Changes in bacterial flora have also been associated with specific drugs that are used to treat patients (Scheperjans, 2015). However, it is still unclear if the prevalence of certain bacteria can influence the metabolism of drugs and affect the regulation of motor symptoms.
Although all these investigations present a relation between intestinal flora and Parkinson's disease, the evidence is very limited to issue conclusions about the relevance of treatments that involve the intestinal flora for the disease. These studies have not made clear whether changes in the intestinal flora are a cause or consequence of Parkinson's disease. Therefore, the relationship between certain types of bacteria in the intestinal flora and the processing of medications administered to patients should be properly investigated before proposing the intestinal flora as a target for treatment.
3. Inflammation, key process for a new model
In recent years, a model of disease progression that involves inflammation in the intestine has become more important. This model tries to combine evidence of reports of patients with intestinal inflammation, associations of Parkinson's disease with other intestinal diseases and the implication of important agents for Parkinson's disease with immunological processes in our body. A greater probability (28%) of developing Parkinson's disease was reported in a considerable number of patients with inflammatory bowel diseases.
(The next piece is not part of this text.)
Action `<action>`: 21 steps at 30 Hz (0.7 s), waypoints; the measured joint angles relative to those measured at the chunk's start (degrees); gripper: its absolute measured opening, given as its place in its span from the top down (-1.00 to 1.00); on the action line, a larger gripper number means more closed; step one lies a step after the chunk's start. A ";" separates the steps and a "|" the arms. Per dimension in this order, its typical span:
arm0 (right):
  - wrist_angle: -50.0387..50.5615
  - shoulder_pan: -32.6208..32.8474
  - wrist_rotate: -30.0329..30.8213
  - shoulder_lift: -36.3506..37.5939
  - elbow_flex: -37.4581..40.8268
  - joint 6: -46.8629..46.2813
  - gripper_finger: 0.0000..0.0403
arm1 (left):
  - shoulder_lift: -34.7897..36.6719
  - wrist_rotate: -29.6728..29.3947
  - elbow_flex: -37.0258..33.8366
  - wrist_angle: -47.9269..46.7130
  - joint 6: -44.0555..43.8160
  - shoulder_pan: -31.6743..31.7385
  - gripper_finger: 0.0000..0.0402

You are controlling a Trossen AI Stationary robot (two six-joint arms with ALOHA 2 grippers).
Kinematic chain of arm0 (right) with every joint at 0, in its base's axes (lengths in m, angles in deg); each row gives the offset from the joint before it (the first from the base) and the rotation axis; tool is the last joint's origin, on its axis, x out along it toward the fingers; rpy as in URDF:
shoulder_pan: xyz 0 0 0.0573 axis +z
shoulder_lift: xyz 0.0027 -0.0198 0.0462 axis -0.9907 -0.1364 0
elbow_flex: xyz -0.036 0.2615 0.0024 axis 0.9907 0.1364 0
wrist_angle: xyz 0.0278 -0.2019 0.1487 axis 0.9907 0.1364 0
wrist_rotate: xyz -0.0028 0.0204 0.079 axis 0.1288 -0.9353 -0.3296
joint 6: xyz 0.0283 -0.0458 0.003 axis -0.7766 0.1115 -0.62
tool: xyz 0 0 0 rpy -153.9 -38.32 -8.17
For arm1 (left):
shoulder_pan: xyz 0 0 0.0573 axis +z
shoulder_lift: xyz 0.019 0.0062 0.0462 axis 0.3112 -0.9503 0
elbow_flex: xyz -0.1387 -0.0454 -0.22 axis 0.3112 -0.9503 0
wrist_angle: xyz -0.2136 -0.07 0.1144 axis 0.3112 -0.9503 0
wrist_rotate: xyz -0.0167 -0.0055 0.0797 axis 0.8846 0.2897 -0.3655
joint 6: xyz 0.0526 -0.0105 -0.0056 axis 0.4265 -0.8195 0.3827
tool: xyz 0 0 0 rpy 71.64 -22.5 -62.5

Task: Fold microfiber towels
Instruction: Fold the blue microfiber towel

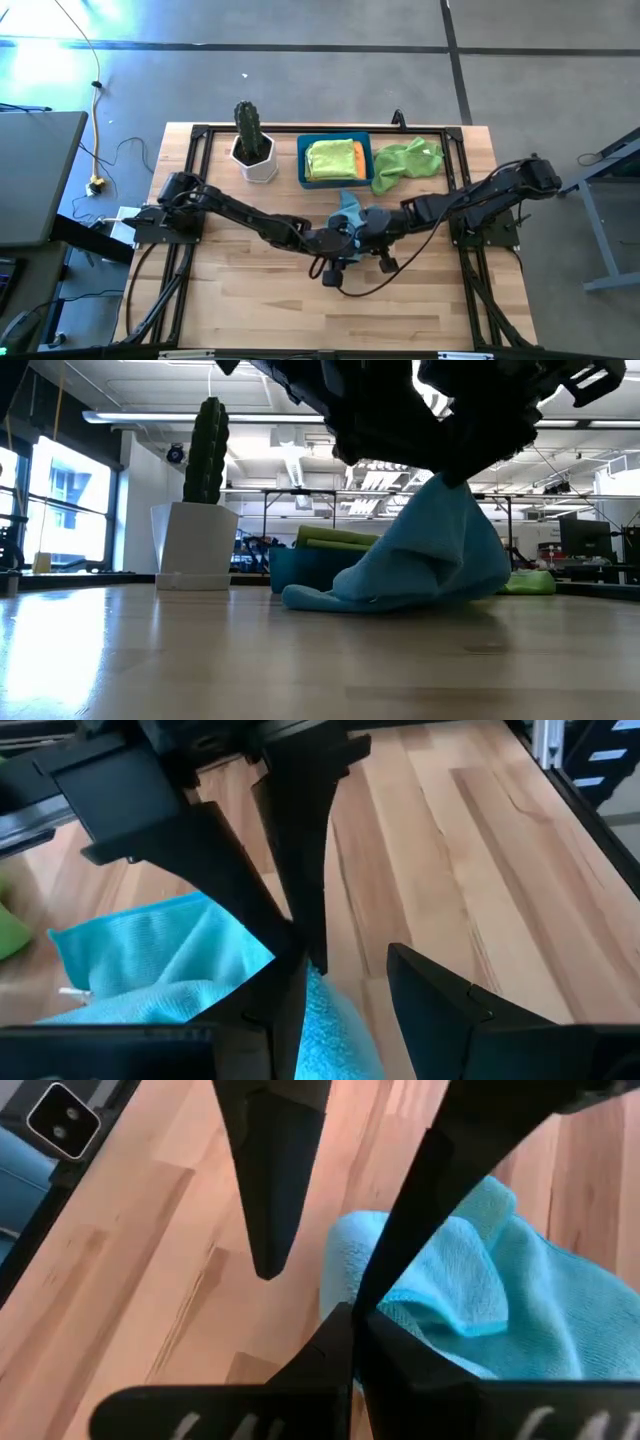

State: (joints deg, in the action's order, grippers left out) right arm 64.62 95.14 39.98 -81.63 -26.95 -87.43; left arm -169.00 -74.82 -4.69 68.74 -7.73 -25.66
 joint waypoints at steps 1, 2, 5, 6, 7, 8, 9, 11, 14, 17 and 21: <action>-0.01 0.26 0.04 -0.02 0.01 0.00 1.00 | -0.07 0.11 0.00 0.05 0.03 0.15 0.34; -0.03 0.57 0.09 -0.02 0.01 -0.03 1.00 | -0.14 0.27 0.00 0.15 0.04 0.26 0.34; 0.08 1.27 -0.88 -0.02 0.00 -1.29 1.00 | -0.47 -0.30 -0.04 -0.41 0.09 0.71 0.34; -0.07 1.54 -0.86 0.05 -0.07 -1.32 1.00 | -0.56 -0.22 -0.07 -0.47 0.42 1.03 0.34; 0.32 1.77 -0.49 0.11 -0.09 -1.30 1.00 | -0.57 0.05 -0.07 -0.48 0.82 1.17 0.34; 0.28 1.92 -0.65 0.11 -0.09 -1.32 1.00 | -0.57 -0.15 -0.07 -0.52 1.04 1.26 0.34; 0.22 2.14 -0.69 0.09 -0.09 -1.34 1.00 | -0.57 -0.39 -0.07 -0.44 1.07 1.30 0.34; -0.16 2.57 -1.19 0.09 -0.09 -1.30 1.00 | -0.57 -0.07 -0.07 -0.26 1.05 1.39 0.34; -0.30 2.62 -1.28 0.09 -0.09 -1.29 1.00 | -0.57 3.81 -0.07 -0.15 2.00 1.92 0.34; -0.63 2.59 -1.19 0.09 -0.09 -1.02 1.00 | -0.95 8.57 -0.07 0.16 2.41 2.05 0.34; -0.60 2.55 -0.50 0.09 -0.09 -0.87 1.00 | -1.43 14.01 -0.04 -0.02 2.40 1.41 0.34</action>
State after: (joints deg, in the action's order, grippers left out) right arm 64.02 97.69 39.48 -81.54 -27.05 -88.30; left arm -170.42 -60.81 -4.73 68.72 -5.33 -24.25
One of these diseases is Crohn's disease, an intestinal disorder related to Parkinson's disease due to a gene ( LRRK2 ) associated with these two diseases, which has a role in the regulation of inflammatory processes.
Do you remember alpha-synuclein? now more studies relate it to processes of immune response and inflammation. Increased inflammatory activity may increase alpha-synuclein levels in the intestine and in the brain. It has also been observed that alpha-synuclein stimulates inflammatory responses by promoting a cycle that further complicates the disease and would help the spread to other organs and tissues.
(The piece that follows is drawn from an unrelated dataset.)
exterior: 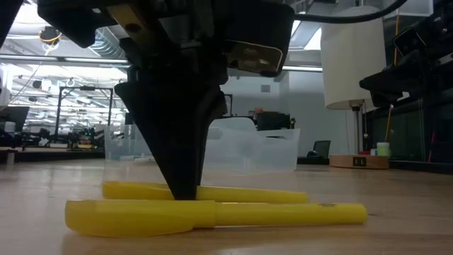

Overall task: Pick & Place Markers
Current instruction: Put the top yellow pen into the white bin

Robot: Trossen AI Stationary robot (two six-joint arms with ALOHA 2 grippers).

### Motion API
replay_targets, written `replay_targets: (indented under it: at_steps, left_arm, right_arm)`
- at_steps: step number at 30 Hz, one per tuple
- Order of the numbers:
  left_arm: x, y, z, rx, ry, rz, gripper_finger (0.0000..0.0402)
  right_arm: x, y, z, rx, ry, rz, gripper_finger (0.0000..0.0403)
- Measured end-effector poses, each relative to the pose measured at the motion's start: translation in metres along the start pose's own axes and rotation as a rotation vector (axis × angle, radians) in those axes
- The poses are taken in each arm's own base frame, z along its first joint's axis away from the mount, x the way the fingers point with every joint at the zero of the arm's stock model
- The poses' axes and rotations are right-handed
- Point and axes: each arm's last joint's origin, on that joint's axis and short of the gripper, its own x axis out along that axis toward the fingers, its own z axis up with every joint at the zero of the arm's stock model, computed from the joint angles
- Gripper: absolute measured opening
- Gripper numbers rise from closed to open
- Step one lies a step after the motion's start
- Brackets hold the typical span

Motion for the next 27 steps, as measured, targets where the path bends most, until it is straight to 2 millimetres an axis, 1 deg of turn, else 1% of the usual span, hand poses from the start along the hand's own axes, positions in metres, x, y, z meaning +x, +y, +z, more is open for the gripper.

The model now suggested indicates that an external factor could trigger an immune response of chronic inflammation, which, when not regulated by the organism, would affect the intestinal flora and the production of proteins such as alpha-synuclein. The accumulation of defective alpha-synuclein would spread from the intestine to the brain through the vagus nerve and from there it would affect different neurons, including those that produce dopamine, to give rise to Parkinson's disease.
Although this model combines Braak's observations with recent findings about the disease, it still does not conclude whether intestinal complications are a cause or consequence of the disease. It is known that the intestinal symptoms of the disease precede the motor, but this does not indicate that the cause of the disease is in the intestine. Nor does it explain why a proportion of patients do not present intestinal disorders, nor does it resolve the aforementioned inconsistencies of the Braak system. In addition, this new model does not exclude the possible existence of an external factor that would cause intestinal inflammation, so in this case the intestinal anomalies would not represent the true origin.
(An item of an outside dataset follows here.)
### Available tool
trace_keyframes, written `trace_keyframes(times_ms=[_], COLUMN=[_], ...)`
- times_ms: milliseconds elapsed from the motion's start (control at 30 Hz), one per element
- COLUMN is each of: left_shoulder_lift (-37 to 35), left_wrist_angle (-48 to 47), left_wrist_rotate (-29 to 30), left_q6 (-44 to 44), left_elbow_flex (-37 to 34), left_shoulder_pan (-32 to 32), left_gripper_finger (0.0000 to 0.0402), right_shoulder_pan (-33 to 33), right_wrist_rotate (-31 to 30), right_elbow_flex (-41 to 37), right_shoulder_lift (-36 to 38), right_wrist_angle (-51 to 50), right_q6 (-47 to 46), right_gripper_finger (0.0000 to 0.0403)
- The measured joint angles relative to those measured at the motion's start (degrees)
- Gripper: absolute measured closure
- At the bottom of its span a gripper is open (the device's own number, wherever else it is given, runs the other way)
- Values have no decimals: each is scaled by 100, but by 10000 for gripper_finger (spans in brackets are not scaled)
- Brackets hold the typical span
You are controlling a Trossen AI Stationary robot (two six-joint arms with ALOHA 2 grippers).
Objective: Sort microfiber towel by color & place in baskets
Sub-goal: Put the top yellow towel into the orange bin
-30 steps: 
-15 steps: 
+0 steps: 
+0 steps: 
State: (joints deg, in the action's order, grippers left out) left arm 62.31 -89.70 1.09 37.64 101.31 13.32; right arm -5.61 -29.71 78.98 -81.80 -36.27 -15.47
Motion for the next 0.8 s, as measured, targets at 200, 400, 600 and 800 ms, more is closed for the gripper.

All these studies begin to give more indications of the different faults in the organism that occur in Parkinson's disease. As mentioned above, it is possible that Parkinson's disease has different origins, which explains the different symptoms and patterns of progression in each of the patients. This also agrees with the difficulties that exist to establish an effective treatment for this disease, since each patient develops differently.